Republican Brian Dubie crisscrosses the state making nonpublicized visits to businesses and farmers – reaching out to the network of Vermonters he’s met during his two terms as lieutenant governor.
Democrat Matt Dunne mixes traditional campaigning with community work projects – which he calls service politics. He and campaign volunteers don work clothes to paint, pick up, hammer and harvest their way around the state.
Progressive Marvin Malek rearranges his patient schedule and takes vacation time to participate in debates and media interviews, and attend any gathering of voters that party members set up for him.
Liberty Union candidate Mary Alice Herbert takes part in candidate forums – but hasn’t received a lot of invitations.
This is a race to pick the person Vermonters would be comfortable having step into the governor’s job in the unlikely event the holder of the state’s top position dies or becomes incapacitated.
More likely, voters are just picking the person who will preside over the Senate while the Legislature is in session – which is usually less than half a year.
The rest of the year, lieutenant governors have historically done whatever they wanted to earn their annual salary – now $61,000.
Dubie’s attendance during the session and his work when lawmakers are finished have become the most contentious issue of the race.
Dunne accuses Dubie of failing to give taxpayers their money’s worth on the job. Dunne says he would work full time with a public schedule.

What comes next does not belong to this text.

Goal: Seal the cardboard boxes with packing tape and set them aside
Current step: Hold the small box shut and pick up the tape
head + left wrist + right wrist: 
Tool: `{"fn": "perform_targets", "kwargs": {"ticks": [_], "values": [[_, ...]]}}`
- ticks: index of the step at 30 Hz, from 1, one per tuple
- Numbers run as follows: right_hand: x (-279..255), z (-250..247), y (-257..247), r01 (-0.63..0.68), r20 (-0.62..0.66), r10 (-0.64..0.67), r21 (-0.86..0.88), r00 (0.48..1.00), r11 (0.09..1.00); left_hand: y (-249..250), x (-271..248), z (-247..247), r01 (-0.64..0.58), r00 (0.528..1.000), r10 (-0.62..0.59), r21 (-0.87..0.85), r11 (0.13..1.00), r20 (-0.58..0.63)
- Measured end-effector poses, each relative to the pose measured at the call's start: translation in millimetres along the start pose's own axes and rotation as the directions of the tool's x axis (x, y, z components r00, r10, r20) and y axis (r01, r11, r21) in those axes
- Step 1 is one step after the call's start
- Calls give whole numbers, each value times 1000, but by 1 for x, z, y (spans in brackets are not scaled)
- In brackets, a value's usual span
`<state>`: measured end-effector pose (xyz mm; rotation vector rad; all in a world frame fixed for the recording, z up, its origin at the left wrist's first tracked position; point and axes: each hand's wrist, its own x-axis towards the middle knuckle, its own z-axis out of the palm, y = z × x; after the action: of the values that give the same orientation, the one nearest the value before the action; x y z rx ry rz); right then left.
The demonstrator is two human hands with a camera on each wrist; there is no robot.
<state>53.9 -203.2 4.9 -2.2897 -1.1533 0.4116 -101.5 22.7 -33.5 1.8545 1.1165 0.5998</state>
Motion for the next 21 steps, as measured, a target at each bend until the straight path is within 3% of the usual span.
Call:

Dubie counters he is a full-time lieutenant governor who travels in and outside the state and works the phones on behalf of Vermonters, rather than sit behind a desk in Montpelier. Dubie has a second job, piloting passenger planes, but says he schedules his flights on weekends.
All the candidates say voters will find clear differences in the experience and priorities they bring to this race for the least defined of Vermont’s statewide offices. Dubie on the road
Dubie, 47, of Essex Junction, began campaigning on a recent morning at the shared back shop of three tiny North Ferrisburgh businesses selling green technology.
The Republican candidate had visited Bowles Corp. and Clean Earth Technology before and let himself in the back door. He came to check in with his business friends and introduce Republican Randy Brock, who is running for re-election as auditor.
He met Sheila Kerr, sales manager for the newest addition to the business group – Windstream Power. This company sells backyard wind turbines and human-powered generators that can be pedaled from a chair or attached to a bicycle.
“How are you selling these?” asked Dubie as he studied the pedal setup.
The Internet, Kerr said. “We are selling all over the world,” she added. “Our latest? The Russian government for Siberian forestry camps.”
Before leaving, Dubie asked about problems. Kerr noted that there was no sales tax on wind products, but human-powered generators are taxed. Could that be changed? she asked.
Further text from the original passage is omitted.